Treating wife’s stress help men with prostate cancer
24. March 2008 03:55
When a couple is dealing with cancer, a partner’s psychological distress might drag down the well-being of either person, according to a new study of 168 married couples.
“Whether it is my own or my partner’s, psychological distress may impact my quality of life,” said lead researcher Youngmee Kim, director of Family Studies at the American Cancer Society’s Behavioral Research Center in Atlanta.
The physical health of husbands seemed to be especially vulnerable to the poor emotional well-being of their wives.

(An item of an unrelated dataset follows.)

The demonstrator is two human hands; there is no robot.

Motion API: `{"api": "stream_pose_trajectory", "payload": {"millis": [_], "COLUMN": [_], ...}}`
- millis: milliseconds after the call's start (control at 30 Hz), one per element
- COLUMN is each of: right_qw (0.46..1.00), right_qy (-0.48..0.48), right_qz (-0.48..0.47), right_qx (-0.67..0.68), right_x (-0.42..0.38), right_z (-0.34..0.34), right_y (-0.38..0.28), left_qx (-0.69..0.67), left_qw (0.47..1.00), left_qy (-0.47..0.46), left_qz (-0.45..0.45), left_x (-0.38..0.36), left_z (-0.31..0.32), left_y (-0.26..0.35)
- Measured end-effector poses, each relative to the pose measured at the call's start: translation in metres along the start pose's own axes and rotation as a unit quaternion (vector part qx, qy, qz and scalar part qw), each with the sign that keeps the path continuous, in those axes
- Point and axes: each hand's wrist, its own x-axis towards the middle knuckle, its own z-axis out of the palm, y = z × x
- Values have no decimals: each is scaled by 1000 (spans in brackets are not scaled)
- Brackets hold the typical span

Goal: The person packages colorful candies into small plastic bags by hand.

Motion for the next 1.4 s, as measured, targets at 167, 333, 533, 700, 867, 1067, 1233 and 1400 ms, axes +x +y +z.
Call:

“We found an interesting pattern. The psychological distress of the female partner seemed to have the greatest effect – whether the woman was the breast cancer survivor or the caregiver of a man with prostate cancer. If the female has higher level of psychological distress, the male partner will have higher level of psychosomatic problems,” Kim said.
The study appears in the April issue of the Annals of Behavioral Medicine.
All of the couples in the study were male-female pairs. In all cases, one of the partners had received a breast or prostate cancer diagnosis about two years before participating in American Cancer Society surveys, from which the new study data were drawn.
In the survey, husbands with wives under high stress rarely reported psychological or emotional problems.
“Men tend not to say that psychological stress associated with cancer diagnosis and treatment is a problem, but they tend to somatize those stresses, reporting headaches, backaches. Maybe men are not conditioned or socialized to express those touchy feelings. They tend to show those feelings — let them come out — through their body,” Kim said.
Kim and her colleagues said their study could be a starting point for identifying groups of people who might benefit from programs designed to improve coping skills or reduce stress.
In particular, helping women manage psychological stress might improve the mental and physical health of both partners dealing with cancer, Kim said.
“Often in clinical practice, we only pay attention to the patient or survivor – try to improve their distress. But beyond focusing on the patient — in addition to treating the survivor’s stress — we need to include or pay attention to caregiving wives. That will impact the patient. It’s indirect care,” Kim said.
“People are starting to understand that some cancers can be seen as a couples’ disease,” said Frank Penedo, associate professor in the Division of Bio-behavioral Oncology and Cancer Control at the University of Miami Miller School of Medicine.
“The males’ perception of how well they function physically in some ways depends on the support they get from their partner,” Penedo said.
When a man has a stressed-out wife, reports from the men suggest it is their physical health, not emotional well-being, that is likely to suffer, he said.
Posted in: Men’s Health News
3 Replies to “Prostate cancer affects both husband and wife”
if moma ain’t happy……then ain’t nobody happy……amen!
am pleased to see that prostate cancer is now considered by many as a WE not Me disease. That might help both parties receive support .
Thanks for this information–it helps me quite a bit to not feel alone. I feel like I have lost my mind this past year with my husband’s surgery and recovery. He is cancer free–but completely withdrew from me and I feel like I have been frozen out. Now he wants to try to resume having sex and I don’t even know if we are married anymore. That’s how alone I feel.